Jakiś czas temu poszukując małych nawilżaczy powietrza trafiłam na coś takiego:
 |
Dyfuzor mgiełki nawilżającej |
Nazwy na stronie Ali nawet nie przytoczę, bo za wiele sensu w niej nie ma, z kolei chińskiego nie znam, więc z opakowania też nie przeczytam.
Ale wnioskując po opisie i po tym, jak się zachowuje, jest to przenośny nawilżacz powietrza.
Bardzo fajny gadżet elektroniczny, przydatny zwłaszcza podczas upałów, suchego powietrza (o które w sezonie grzewczym nietrudno) do nawilżenia twarzy.
Jak działa?
Wlewam wodę mineralną, hydrolat lub bardzo wodnisty toner/esencję do małego pojemniczka, który znajduje się pod nakrętką górną, przesuwam listwę na dół....i już.
Błękitne światełko oznacza gotowość pracy. Jeżeli się świeci, a nie wydobywa się mgiełka, warto sprawdzić czy jest płyn wewnątrz, albo czy nie został wlany zbyt gęsty płyn.
Z nawilżacza wydobywa się lekka, bardzo delikatna wilgotna mgiełka, która lekko nawilża skórę i przy okazji oczyszcza powietrze wokół twarzy. Jest to też bardzo przydatne, kiedy mam wyschniętą śluzówkę nosa.

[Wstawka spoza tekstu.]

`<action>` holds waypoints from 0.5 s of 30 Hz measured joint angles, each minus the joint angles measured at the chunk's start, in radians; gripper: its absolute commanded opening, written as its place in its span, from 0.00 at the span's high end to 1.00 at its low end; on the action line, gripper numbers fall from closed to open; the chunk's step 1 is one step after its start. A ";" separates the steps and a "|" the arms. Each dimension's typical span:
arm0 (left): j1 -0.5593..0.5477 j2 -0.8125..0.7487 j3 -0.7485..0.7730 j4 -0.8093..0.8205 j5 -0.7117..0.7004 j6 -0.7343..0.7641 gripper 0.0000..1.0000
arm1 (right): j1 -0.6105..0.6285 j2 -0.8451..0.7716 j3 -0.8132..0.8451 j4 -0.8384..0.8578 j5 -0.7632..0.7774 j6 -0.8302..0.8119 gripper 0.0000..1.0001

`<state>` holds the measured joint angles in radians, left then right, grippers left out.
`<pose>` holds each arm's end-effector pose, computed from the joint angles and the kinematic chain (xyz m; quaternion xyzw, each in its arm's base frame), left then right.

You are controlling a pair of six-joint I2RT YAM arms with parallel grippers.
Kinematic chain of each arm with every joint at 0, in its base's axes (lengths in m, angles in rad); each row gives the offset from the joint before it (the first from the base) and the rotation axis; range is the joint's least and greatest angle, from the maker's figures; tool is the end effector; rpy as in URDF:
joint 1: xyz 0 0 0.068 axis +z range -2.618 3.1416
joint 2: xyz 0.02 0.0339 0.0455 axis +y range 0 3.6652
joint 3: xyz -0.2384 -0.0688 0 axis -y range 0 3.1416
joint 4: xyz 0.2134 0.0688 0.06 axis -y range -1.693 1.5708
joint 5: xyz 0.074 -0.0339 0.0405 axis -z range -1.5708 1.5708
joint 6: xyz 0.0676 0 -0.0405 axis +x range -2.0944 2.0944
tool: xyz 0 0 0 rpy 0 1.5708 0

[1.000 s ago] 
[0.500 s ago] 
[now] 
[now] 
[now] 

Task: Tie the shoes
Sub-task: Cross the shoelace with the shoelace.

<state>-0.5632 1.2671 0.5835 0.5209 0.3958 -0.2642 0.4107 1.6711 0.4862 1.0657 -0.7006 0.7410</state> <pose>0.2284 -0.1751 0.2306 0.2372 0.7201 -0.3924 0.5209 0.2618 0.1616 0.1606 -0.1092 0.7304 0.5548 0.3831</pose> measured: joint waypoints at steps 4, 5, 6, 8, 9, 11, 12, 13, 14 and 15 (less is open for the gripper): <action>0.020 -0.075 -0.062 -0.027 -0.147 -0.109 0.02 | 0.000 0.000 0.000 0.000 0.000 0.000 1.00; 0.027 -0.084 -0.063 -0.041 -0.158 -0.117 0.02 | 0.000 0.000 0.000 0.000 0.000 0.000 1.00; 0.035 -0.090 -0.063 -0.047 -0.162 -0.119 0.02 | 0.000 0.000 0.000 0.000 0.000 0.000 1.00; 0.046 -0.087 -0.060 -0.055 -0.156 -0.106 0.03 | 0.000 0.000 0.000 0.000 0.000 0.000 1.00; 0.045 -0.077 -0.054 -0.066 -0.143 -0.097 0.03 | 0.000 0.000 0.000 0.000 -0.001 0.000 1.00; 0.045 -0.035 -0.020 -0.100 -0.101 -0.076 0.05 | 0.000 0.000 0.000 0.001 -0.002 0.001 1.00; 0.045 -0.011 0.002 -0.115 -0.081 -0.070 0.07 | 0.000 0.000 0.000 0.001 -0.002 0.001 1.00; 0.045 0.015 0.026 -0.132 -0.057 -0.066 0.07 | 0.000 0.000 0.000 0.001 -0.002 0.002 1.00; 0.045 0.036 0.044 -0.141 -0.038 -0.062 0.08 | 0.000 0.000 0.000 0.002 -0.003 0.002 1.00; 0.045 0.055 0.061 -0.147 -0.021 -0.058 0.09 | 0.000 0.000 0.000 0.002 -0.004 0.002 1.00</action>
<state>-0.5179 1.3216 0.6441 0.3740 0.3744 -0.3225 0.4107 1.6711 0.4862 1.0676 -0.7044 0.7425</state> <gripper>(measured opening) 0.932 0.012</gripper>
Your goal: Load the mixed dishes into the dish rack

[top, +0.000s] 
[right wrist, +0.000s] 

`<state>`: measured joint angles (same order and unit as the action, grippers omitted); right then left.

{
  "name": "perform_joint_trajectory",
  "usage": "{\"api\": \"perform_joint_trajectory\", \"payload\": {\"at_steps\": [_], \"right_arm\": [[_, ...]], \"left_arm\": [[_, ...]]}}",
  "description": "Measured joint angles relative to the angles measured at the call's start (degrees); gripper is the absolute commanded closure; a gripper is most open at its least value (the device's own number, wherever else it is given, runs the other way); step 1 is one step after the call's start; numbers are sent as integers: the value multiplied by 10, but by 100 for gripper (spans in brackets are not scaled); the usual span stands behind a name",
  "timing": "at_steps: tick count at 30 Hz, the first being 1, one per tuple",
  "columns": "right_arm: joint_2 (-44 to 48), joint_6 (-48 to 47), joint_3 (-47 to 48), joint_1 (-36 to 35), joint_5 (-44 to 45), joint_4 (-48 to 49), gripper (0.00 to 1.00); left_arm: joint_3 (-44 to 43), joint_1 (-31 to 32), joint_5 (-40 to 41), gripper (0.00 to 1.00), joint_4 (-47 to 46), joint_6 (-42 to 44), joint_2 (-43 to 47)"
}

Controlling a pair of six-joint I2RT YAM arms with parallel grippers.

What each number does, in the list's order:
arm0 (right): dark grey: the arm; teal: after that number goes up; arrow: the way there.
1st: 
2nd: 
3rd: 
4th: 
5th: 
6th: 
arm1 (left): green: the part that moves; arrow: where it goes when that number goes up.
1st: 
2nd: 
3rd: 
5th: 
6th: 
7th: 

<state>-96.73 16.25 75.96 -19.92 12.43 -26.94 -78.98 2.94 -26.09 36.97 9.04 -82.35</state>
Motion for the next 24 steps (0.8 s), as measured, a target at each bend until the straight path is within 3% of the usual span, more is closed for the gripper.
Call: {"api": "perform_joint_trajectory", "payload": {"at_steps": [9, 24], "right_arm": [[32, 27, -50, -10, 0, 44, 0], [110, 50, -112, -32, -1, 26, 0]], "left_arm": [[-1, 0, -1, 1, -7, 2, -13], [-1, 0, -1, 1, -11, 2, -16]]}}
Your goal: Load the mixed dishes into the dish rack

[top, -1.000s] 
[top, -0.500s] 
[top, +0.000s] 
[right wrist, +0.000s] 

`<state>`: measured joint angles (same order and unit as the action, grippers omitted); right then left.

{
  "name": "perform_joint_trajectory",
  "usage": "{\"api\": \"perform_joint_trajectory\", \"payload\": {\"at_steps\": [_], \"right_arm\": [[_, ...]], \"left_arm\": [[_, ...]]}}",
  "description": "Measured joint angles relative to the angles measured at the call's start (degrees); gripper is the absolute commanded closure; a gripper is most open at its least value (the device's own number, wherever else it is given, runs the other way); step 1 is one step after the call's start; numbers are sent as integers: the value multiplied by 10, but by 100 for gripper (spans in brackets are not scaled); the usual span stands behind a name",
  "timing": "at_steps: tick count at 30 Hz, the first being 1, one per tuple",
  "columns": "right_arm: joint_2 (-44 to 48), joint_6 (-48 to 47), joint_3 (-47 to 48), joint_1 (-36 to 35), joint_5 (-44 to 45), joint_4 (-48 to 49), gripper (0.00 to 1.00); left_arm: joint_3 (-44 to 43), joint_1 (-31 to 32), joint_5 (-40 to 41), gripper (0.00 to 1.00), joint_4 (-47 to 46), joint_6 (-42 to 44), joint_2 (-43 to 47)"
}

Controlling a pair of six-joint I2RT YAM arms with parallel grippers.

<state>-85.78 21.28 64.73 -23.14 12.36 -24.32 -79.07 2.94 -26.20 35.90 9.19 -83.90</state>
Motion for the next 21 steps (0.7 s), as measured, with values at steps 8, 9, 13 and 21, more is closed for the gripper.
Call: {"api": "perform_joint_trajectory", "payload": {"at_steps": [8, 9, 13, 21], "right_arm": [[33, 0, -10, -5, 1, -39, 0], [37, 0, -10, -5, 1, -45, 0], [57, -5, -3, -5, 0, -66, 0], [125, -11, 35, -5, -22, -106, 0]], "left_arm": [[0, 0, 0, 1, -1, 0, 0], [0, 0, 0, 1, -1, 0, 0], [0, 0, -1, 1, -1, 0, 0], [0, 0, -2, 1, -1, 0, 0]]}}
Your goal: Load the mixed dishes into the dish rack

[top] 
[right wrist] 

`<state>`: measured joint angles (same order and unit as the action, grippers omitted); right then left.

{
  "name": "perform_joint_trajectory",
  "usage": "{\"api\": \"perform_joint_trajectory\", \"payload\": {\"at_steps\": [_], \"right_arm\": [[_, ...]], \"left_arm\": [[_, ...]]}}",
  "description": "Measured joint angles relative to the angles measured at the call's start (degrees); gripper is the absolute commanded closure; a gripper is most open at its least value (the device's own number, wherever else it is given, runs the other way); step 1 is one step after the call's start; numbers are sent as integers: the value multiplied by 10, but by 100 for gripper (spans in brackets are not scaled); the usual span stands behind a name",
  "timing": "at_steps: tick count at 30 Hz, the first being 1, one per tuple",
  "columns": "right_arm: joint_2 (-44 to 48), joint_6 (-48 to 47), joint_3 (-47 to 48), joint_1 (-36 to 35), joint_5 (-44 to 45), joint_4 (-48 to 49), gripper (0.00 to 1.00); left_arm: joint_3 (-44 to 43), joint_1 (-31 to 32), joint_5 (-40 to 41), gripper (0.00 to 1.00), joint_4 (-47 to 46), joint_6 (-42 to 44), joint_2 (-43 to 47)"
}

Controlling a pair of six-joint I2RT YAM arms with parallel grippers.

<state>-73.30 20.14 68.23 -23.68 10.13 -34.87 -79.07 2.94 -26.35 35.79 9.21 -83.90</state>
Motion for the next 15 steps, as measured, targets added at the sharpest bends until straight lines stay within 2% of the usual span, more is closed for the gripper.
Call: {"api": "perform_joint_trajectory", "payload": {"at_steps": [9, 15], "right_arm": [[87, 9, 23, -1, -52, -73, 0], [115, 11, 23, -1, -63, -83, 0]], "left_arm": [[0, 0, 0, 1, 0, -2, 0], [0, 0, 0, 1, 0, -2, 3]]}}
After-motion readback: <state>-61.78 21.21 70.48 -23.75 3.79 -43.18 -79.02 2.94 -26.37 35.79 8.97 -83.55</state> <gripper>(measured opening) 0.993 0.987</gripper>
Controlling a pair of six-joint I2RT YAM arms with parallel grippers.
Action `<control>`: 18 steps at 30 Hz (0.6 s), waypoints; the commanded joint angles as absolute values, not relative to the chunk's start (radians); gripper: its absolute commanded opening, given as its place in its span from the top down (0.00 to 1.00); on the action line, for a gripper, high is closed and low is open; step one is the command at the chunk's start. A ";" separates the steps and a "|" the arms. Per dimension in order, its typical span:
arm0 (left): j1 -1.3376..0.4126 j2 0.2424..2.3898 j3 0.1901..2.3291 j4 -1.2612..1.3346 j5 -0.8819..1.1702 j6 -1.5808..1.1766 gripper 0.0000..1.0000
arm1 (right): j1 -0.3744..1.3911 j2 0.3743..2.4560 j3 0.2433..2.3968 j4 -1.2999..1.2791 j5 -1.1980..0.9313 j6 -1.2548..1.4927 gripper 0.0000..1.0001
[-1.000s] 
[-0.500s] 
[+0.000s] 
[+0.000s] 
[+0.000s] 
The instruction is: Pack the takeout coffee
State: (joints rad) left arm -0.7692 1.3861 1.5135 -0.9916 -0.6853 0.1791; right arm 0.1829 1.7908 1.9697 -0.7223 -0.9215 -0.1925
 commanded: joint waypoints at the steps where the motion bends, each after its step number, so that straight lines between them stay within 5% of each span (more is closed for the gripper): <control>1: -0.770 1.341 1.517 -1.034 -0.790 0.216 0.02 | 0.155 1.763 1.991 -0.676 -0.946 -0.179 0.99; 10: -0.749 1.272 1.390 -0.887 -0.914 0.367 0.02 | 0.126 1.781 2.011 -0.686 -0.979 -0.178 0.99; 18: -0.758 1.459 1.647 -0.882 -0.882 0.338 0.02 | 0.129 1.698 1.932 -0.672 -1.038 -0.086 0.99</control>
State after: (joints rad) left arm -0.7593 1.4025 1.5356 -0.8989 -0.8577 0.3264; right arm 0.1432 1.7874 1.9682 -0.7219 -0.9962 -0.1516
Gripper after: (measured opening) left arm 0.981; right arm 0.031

Sam dyfuzor jest ładowany kabelkiem USB, dołączonym w zestawie, więc kiedy potrzebuję go naładować, po prostu podpinam do laptopa. Czas ładowania oznaczony jest czerwonym oświetleniem. Jeżeli zgaśnie, oznacza to, że dyfuzor jest gotowy do użycia. ładuje się całkiem szybko.
Jak długo pracuje na jednym ładowaniu? Na razie sprawdziłam ciągiem pół godziny i nadal się nie rozładował, więc chyba całkiem długo. A jako, że to podręczna zabawka, raczej nikt nie będzie go trzymał tak długo przed twarzą, włączonego, zwłaszcza, że można wlać określoną ilość płynu (20 ml).
Nie warto w niego wlewać gęstszych tonerów (typu Pyunkang yul, The Whoo czy HaruHaru), bo zwyczajnie się zapcha. Dyfuzor jest przewidziany tylko na bardzo wodniste konsystencje.
I w zasadzie nie powiedziałam jeszcze o cenie, bo jak na jego bardzo ładne i eleganckie wykonanie, oraz wygodę działania (działa bez zarzutu już dłuższy czas), kosztował mnie 20 zł.
Pod tym linkiem podaję Wam sklep, gdzie ja go kupiłam i mogę polecić, więc jeśli zaciekawiłam Was tym małym gadżecikiem - częstujcie się. 😉 Ja jestem z niego bardzo zadowolona.
Co sądzicie o gadżetach urodowych? Macie jakieś swoje ulubione?
A ten Was zaciekawił? Podzielcie się opinią.